WHAT IS EXPECTED: Starting at the line that contains "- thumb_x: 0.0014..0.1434", copy each line through the end of the listing below. Include both ends and output nothing more.

GIVEN DATA:
★ ★ ★

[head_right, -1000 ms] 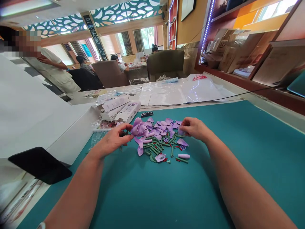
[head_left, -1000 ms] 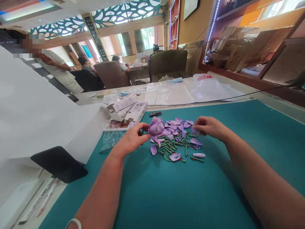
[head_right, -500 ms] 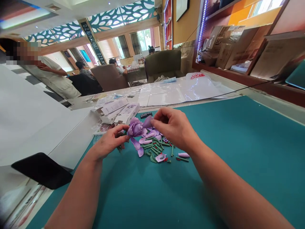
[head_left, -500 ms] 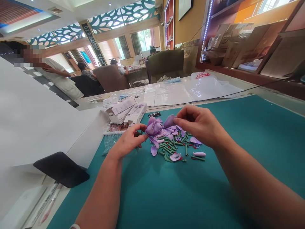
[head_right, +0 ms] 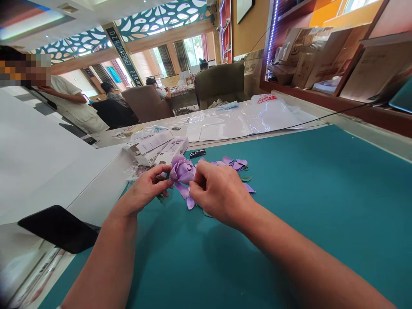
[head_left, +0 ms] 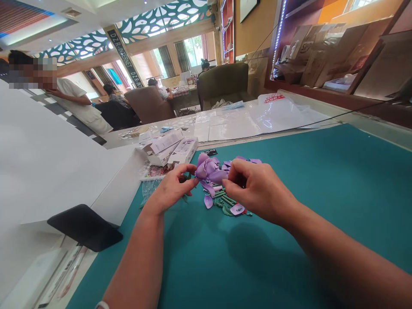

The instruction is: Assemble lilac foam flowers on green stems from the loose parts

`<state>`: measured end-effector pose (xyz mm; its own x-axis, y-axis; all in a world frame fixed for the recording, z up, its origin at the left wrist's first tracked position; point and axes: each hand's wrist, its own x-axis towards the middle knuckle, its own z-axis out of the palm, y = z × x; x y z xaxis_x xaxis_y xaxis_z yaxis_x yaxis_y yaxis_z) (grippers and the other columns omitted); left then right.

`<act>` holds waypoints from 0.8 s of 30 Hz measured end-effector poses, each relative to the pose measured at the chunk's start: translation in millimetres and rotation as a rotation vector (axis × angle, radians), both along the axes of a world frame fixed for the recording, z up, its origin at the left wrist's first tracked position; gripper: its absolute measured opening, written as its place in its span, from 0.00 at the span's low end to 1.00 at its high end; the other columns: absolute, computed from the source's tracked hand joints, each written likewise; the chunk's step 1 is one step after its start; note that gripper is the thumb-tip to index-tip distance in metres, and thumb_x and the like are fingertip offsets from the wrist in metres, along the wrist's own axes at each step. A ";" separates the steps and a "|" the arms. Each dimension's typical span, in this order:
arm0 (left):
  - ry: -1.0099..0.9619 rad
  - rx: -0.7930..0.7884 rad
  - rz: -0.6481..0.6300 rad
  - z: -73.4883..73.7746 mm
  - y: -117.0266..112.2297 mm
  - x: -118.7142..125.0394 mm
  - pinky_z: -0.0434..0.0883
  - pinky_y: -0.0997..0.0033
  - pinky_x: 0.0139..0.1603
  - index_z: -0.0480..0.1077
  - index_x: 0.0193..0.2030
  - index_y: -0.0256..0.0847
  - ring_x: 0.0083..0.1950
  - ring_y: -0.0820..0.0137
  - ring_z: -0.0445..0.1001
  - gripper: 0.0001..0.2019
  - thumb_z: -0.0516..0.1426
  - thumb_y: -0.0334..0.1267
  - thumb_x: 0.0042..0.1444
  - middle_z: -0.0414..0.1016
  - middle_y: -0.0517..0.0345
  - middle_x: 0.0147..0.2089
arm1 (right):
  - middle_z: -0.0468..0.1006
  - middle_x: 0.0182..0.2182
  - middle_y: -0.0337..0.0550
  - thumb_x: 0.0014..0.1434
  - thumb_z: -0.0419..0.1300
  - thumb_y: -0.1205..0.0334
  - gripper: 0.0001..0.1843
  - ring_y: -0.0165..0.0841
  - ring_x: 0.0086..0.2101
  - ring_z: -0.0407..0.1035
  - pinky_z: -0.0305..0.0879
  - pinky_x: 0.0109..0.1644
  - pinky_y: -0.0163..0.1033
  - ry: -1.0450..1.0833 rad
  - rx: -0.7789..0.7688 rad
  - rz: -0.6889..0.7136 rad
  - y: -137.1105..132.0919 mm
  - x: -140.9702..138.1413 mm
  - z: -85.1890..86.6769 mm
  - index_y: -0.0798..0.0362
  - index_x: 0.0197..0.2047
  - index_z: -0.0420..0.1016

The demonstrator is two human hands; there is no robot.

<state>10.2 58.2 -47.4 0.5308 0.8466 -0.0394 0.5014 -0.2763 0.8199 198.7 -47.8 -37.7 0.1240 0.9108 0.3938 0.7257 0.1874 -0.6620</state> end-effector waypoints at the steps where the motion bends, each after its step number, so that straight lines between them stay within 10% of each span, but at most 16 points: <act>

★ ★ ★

EXPECTED ANSWER:
  - thumb_x: 0.0014..0.1434
  - thumb_z: -0.0419..0.1300
  - thumb_y: -0.1205..0.0334
  - gripper: 0.0001..0.1843
  - ring_y: -0.0165..0.0841
  - ring_x: 0.0086..0.2101
  - ring_z: -0.0407..0.1035
  - pinky_z: -0.0305..0.0879
  - pinky_x: 0.0109..0.1644
  - pinky_y: -0.0163..0.1033
  - ry: -1.0450..1.0833 rad
  - rx: -0.7789..0.7688 rad
  - rz: -0.6889..0.7136 rad
  - y: -137.1105..132.0919 mm
  - x: -140.9702..138.1413 mm
  - z: -85.1890..86.6769 mm
  - index_y: -0.0798..0.0362
  - index_x: 0.0197..0.2047
  - index_z: -0.0420..0.1016

The demonstrator is two human hands; there is no robot.

<state>10.2 58.2 -47.4 0.5308 0.8466 -0.0394 0.5014 -0.2763 0.8199 198.7 -47.8 -37.7 0.1240 0.9108 0.3938 0.7257 0.1874 -0.6620</state> end-effector waypoints at the steps where the motion bends, each after its step number, so that straight lines between them stay within 10% of each span, but at most 16 points: <act>

The response to this exercise is now finished.